### YOUR ASSIGNMENT:
Please copy the lines below exactly, from the first one through the line showing "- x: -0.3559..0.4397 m".

Stored items
################
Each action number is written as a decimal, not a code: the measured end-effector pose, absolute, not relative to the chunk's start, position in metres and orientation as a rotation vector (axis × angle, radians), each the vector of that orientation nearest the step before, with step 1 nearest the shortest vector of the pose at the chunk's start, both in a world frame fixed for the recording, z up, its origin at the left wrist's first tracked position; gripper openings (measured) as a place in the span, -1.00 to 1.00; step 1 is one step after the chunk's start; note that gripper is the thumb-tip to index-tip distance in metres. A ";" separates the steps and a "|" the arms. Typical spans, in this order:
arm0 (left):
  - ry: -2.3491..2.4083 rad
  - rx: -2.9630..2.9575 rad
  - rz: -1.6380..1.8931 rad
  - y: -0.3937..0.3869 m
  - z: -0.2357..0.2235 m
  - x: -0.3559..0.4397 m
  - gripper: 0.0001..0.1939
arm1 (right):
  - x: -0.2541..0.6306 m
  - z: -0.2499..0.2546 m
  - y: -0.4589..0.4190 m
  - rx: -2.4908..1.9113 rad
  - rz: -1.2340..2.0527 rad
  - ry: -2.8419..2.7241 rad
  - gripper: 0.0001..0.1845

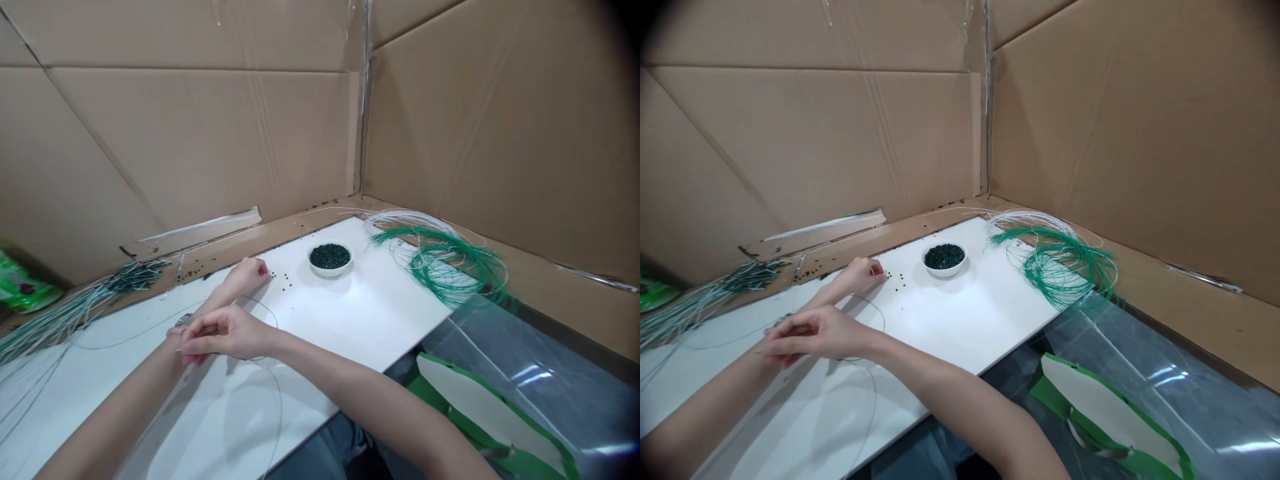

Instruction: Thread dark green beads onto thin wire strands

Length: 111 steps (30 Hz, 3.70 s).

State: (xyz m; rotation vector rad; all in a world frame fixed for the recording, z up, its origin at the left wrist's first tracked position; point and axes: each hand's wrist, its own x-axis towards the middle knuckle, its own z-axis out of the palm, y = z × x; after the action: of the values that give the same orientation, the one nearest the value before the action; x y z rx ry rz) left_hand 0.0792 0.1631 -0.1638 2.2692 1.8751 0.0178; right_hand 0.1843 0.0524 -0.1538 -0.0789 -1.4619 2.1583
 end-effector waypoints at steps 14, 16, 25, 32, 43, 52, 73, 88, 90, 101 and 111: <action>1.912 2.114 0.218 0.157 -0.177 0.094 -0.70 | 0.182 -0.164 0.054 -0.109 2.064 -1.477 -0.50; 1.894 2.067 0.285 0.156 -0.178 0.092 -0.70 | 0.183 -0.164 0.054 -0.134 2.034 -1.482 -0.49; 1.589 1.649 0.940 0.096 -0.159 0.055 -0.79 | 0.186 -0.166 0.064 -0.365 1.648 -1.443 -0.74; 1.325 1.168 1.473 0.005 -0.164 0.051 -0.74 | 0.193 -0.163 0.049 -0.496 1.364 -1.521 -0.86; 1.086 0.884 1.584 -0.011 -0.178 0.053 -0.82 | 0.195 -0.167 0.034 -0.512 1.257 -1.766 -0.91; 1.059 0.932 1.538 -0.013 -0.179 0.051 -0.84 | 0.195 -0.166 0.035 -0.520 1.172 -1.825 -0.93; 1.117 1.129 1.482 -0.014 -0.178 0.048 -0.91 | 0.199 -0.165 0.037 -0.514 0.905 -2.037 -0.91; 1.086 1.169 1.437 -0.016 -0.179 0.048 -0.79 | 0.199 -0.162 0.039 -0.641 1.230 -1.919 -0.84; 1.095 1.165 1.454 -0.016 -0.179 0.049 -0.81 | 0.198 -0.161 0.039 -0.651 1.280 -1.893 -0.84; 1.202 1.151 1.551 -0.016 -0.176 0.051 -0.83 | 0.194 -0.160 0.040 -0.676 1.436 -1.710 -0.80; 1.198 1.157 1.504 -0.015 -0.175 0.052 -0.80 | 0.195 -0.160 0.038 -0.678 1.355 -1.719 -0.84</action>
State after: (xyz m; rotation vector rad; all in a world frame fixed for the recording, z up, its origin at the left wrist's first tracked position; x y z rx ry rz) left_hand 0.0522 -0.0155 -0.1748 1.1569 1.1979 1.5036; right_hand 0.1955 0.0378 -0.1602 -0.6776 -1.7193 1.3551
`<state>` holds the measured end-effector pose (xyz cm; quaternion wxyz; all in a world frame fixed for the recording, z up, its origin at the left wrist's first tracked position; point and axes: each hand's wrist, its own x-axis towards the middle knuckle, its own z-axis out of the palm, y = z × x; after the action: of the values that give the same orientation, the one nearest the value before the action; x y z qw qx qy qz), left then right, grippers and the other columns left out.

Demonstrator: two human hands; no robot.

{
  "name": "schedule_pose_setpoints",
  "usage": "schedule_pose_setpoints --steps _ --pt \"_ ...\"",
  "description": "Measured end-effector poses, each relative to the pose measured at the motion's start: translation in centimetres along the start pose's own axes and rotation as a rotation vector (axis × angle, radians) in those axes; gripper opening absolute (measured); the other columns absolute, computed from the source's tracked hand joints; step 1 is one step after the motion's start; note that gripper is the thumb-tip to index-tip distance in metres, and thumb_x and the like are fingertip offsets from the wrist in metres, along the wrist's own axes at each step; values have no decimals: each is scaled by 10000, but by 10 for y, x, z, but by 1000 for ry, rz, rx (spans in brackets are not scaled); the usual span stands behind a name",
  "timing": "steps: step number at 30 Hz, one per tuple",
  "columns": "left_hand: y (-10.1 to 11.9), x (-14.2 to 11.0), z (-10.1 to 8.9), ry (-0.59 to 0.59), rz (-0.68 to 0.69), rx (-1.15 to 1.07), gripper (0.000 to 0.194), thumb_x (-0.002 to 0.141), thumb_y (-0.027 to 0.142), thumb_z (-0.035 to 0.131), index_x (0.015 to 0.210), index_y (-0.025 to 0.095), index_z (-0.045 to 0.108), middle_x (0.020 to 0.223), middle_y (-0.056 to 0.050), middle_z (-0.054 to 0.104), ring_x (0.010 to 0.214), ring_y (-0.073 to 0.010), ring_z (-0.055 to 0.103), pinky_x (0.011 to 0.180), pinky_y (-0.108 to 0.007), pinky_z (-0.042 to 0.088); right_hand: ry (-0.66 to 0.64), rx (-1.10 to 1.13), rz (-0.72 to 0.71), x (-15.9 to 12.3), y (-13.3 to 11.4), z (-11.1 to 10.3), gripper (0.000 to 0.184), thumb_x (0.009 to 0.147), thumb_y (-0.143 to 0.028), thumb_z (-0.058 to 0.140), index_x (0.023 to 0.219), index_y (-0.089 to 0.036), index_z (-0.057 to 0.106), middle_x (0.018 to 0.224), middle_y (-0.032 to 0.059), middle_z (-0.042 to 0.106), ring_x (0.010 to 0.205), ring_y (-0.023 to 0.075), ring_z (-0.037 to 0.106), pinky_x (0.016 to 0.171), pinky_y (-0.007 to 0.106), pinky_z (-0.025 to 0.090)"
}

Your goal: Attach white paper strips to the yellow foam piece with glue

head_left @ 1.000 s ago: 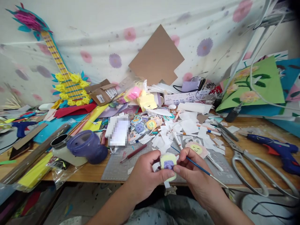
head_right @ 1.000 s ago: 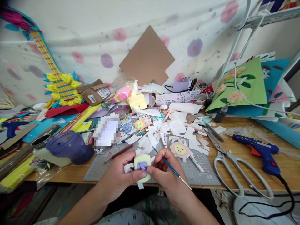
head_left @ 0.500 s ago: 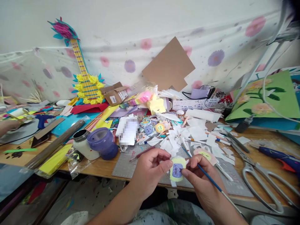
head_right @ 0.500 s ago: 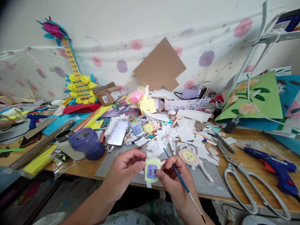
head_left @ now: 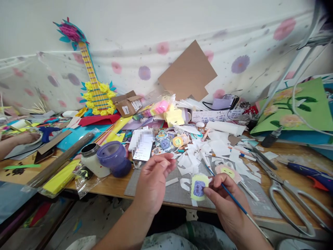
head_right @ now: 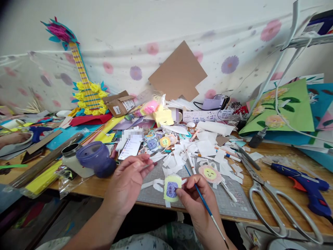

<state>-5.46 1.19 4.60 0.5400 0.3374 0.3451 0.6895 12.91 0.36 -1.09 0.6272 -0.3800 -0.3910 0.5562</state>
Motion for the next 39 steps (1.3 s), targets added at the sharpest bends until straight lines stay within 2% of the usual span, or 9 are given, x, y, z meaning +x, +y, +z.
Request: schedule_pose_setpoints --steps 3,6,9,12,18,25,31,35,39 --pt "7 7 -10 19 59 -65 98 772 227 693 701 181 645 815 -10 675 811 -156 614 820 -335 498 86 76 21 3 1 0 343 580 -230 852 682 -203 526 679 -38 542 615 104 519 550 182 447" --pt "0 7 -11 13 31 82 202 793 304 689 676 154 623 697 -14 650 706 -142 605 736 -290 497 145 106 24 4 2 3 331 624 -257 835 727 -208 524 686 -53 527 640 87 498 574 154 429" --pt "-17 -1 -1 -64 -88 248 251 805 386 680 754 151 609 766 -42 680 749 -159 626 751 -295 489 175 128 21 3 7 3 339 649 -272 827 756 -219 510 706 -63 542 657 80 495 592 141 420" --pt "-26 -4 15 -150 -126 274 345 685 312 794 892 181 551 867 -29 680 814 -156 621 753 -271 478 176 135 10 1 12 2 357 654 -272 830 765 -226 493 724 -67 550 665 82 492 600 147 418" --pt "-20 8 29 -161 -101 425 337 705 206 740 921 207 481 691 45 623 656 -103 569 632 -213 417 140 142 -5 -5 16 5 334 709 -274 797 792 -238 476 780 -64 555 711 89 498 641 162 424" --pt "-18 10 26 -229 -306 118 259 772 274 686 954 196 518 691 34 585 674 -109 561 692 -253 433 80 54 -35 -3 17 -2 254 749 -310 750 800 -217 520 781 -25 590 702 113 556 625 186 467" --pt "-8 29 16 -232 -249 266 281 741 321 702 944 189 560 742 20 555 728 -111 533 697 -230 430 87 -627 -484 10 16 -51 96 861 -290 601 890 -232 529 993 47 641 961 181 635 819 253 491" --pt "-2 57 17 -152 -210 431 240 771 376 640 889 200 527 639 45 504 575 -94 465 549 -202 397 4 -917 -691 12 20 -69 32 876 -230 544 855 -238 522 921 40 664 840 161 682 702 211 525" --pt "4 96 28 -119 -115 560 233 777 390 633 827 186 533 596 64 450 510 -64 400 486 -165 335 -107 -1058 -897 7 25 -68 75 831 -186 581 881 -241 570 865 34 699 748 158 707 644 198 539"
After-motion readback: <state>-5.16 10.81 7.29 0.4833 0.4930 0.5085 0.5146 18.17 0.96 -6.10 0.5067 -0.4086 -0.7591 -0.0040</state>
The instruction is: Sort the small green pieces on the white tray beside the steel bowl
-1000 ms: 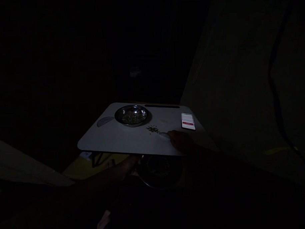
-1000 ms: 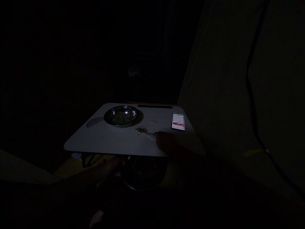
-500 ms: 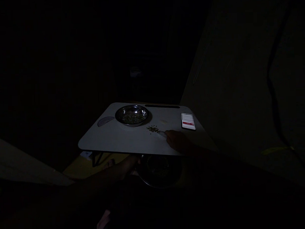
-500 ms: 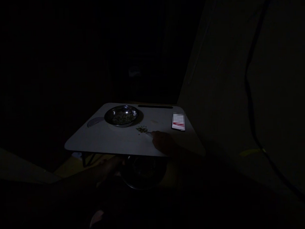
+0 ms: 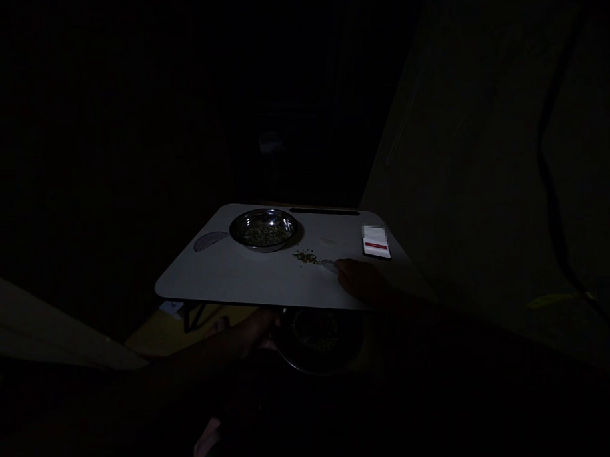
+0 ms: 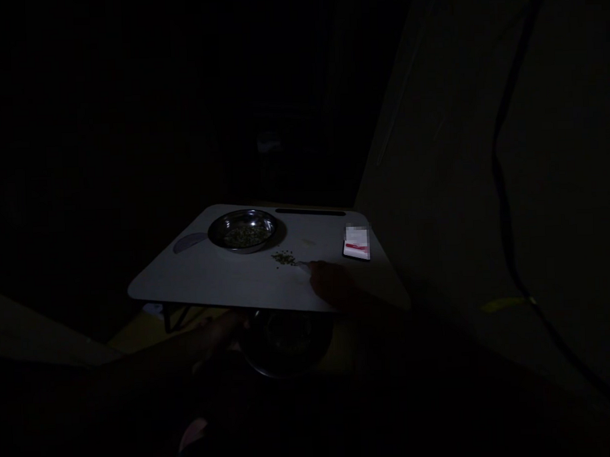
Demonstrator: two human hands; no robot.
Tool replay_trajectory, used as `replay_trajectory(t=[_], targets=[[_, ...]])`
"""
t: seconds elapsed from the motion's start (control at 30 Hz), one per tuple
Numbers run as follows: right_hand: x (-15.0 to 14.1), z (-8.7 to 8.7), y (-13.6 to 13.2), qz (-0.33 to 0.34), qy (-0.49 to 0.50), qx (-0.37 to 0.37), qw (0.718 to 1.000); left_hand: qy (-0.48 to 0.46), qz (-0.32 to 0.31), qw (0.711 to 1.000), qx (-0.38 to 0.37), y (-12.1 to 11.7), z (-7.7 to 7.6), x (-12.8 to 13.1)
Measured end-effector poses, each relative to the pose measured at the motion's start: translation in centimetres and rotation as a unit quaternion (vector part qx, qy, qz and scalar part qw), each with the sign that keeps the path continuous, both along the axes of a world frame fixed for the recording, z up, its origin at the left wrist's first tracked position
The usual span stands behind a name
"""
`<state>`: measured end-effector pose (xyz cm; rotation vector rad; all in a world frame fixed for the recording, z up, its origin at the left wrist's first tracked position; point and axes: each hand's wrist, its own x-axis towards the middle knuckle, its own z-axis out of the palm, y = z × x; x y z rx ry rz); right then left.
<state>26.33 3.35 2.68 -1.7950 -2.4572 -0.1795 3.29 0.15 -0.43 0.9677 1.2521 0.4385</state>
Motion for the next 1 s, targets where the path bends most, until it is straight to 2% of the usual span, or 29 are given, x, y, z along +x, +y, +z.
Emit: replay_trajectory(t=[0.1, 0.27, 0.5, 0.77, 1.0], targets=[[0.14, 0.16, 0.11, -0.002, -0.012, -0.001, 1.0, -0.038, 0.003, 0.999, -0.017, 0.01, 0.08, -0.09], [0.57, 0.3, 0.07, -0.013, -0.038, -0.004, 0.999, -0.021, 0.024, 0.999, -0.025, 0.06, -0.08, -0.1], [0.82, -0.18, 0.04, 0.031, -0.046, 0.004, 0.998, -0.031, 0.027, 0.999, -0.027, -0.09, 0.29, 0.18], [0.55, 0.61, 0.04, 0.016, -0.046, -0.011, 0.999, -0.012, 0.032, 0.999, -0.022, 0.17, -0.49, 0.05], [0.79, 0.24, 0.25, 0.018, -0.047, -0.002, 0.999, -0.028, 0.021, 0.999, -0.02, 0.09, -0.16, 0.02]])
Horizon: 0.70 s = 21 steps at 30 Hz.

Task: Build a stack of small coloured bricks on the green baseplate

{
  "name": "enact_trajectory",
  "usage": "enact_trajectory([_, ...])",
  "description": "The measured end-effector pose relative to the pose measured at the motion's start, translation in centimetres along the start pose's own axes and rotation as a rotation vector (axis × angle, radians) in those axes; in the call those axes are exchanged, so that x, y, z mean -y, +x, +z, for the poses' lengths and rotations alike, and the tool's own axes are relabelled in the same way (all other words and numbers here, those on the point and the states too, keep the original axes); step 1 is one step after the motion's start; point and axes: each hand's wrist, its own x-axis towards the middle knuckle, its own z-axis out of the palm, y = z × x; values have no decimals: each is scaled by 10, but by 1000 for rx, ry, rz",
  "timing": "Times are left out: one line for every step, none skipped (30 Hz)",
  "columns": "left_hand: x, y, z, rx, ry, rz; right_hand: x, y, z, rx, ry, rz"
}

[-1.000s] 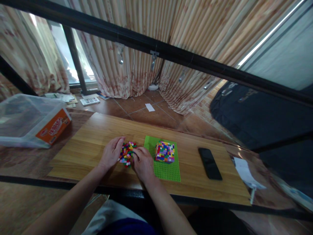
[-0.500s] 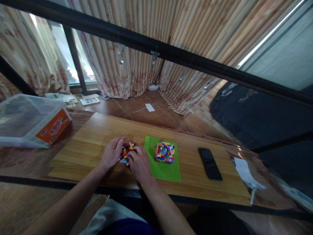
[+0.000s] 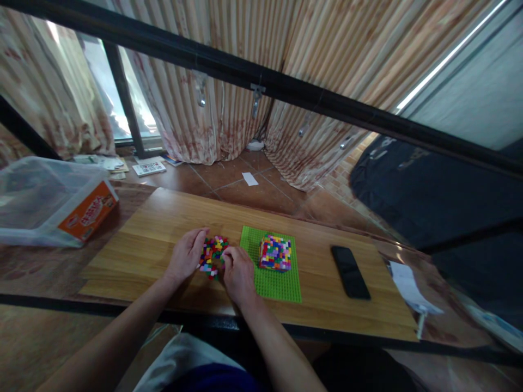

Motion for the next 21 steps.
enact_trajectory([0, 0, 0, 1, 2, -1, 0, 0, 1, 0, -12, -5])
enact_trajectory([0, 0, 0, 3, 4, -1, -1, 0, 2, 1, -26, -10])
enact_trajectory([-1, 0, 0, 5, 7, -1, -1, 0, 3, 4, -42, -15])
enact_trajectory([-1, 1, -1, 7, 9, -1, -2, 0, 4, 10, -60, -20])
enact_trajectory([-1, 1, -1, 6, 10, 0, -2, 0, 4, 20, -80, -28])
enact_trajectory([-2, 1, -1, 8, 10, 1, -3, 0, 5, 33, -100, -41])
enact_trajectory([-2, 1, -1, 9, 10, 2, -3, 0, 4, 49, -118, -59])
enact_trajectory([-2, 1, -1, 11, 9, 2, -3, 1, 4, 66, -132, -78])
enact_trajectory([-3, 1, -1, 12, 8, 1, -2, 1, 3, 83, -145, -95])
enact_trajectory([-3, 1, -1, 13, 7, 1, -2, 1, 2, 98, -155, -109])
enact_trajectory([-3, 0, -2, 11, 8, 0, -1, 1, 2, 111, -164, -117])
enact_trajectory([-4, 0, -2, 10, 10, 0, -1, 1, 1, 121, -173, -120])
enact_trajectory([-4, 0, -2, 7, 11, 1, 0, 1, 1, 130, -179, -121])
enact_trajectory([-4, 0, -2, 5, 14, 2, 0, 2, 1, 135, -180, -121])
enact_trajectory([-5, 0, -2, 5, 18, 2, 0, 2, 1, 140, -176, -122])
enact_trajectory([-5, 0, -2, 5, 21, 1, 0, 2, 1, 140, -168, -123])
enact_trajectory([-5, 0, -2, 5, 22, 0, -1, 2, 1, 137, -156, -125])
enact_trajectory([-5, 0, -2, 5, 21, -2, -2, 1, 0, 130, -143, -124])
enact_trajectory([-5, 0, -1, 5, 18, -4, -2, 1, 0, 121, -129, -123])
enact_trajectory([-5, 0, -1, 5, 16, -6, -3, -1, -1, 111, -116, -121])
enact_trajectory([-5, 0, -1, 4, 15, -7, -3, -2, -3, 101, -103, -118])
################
### OUTPUT:
Each action number is written as a decimal, not a code: the measured end-effector pose, absolute, not relative to the chunk's start, position in metres and orientation as a rotation vector (axis × angle, radians), each the vector of that orientation nearest the step before, with step 1 nearest the shortest vector of the pose at the chunk's start, both in a world frame fixed for the recording, z up, its origin at the left wrist's first tracked position; gripper openings (measured) as a place in the span, -1.00 to 1.00; step 1 is one step after the chunk's start; note that gripper is the thumb-tip to index-tip distance in metres. A ";" separates the steps and a "|" the arms. Typical spans, in this order:
arm0 (left):
  - ry: -2.3491..2.4083 rad
  - rx: -2.9630..2.9575 rad
  - rz: -1.6380..1.8931 rad
  - y: -0.3937..0.3869 m
  - z: -0.2357..0.2235 m
  - x: -0.3559..0.4397 m

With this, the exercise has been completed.